Title page for ETD etd-12122005-110907


Type of Document Dissertation
Author Allen, Nicholas Alexander
URN etd-12122005-110907
Title Computational Software for Building Biochemical Reaction Network Models with Differential Equations
Degree PhD
Department Computer Science
Advisory Committee
Advisor Name Title
Shaffer, Clifford A. Committee Chair
Heath, Lenwood S. Committee Member
Ramakrishnan, Naren Committee Member
Tyson, John J. Committee Member
Watson, Layne T. Committee Member
Keywords
  • systems biology
  • biological modeling
  • modeling process
  • JigCell
  • modeling support environment
Date of Defense 2005-11-11
Availability unrestricted
Abstract
The cell is a highly ordered and intricate machine within which a wide variety of chemical processes take place. The full scientific understanding of cellular physiology requires accurate mathematical models that depict the temporal dynamics of these chemical processes. Modelers build mathematical models of chemical processes primarily from systems of differential equations.
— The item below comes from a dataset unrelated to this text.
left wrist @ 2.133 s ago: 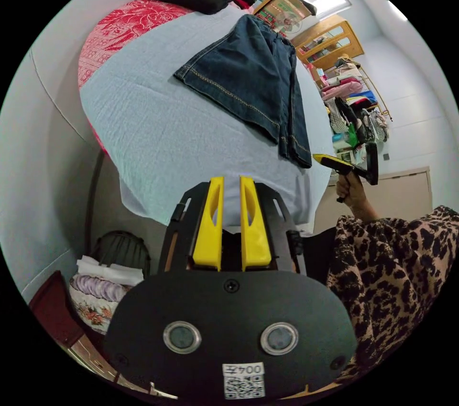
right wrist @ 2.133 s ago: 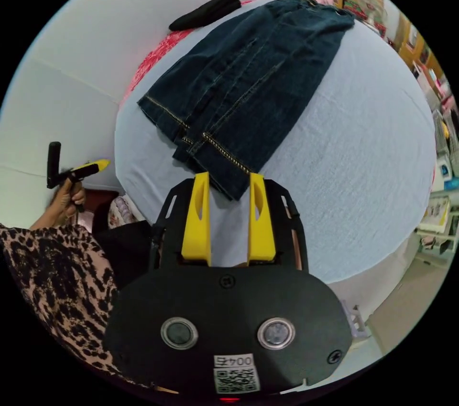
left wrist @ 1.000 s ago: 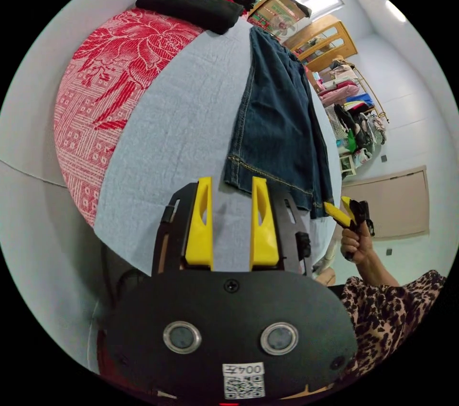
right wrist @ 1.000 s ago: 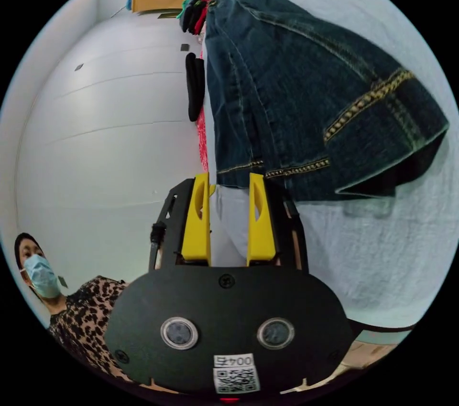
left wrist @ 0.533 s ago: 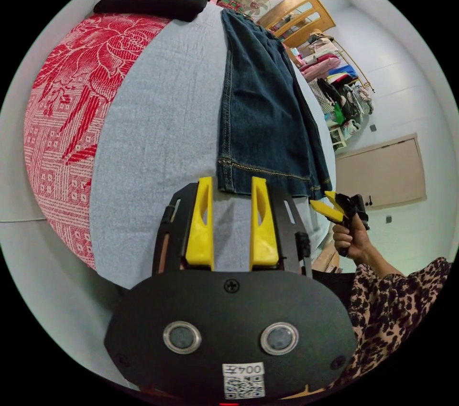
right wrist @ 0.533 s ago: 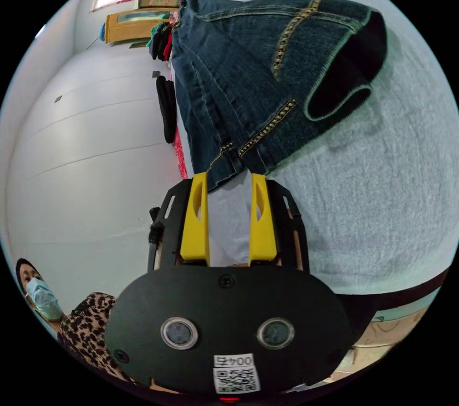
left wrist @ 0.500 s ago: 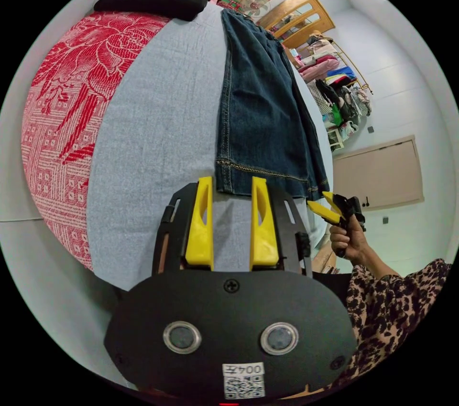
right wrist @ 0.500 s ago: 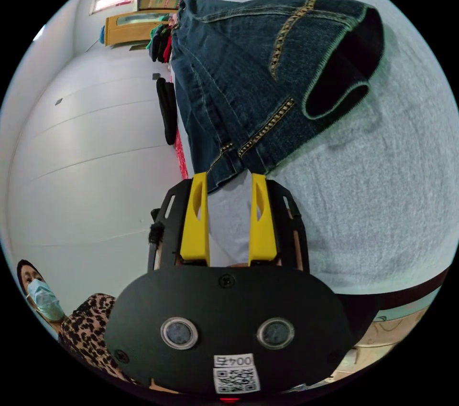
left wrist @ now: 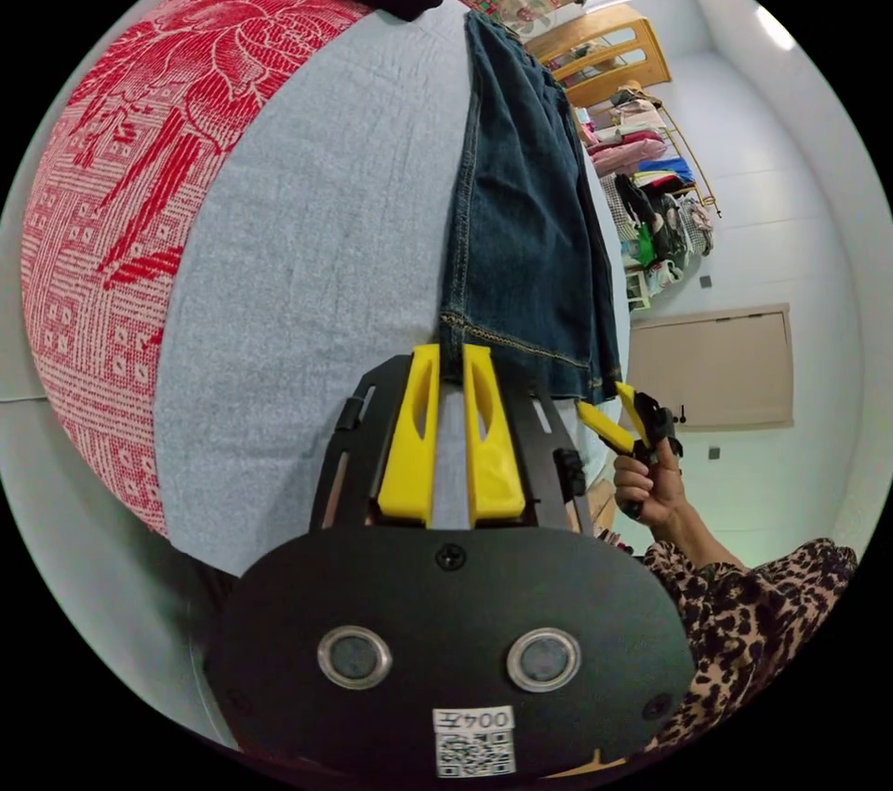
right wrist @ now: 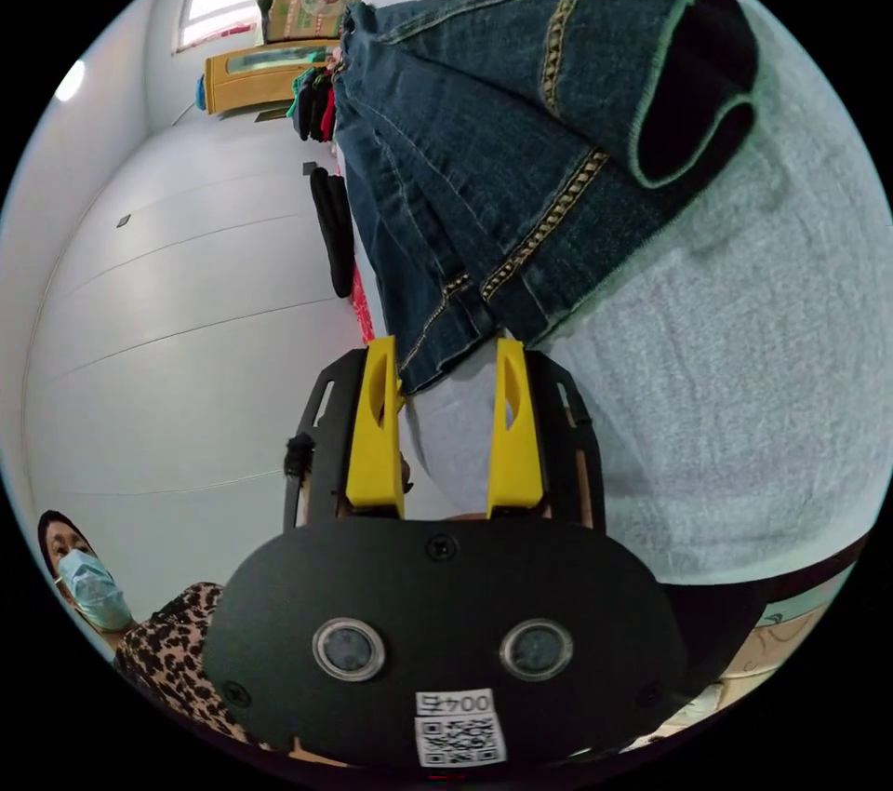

Although developing new biological ideas is more of an art than a science, constructing a mathematical model from a biological idea is largely mechanical and automatable.

This dissertation describes the practices and processes that biological modelers use for modeling and simulation. Computational biologists struggle with existing tools for creating models of complex eukaryotic cells. This dissertation develops new processes for biological modeling that make model creation, verification, validation, and testing less of a struggle. This dissertation introduces computational software that automates parts of the biological modeling process, including model building, transformation, execution, analysis, and evaluation. User and methodological requirements heavily affect the suitability of software for biological modeling. This dissertation examines the modeling software in terms of these requirements.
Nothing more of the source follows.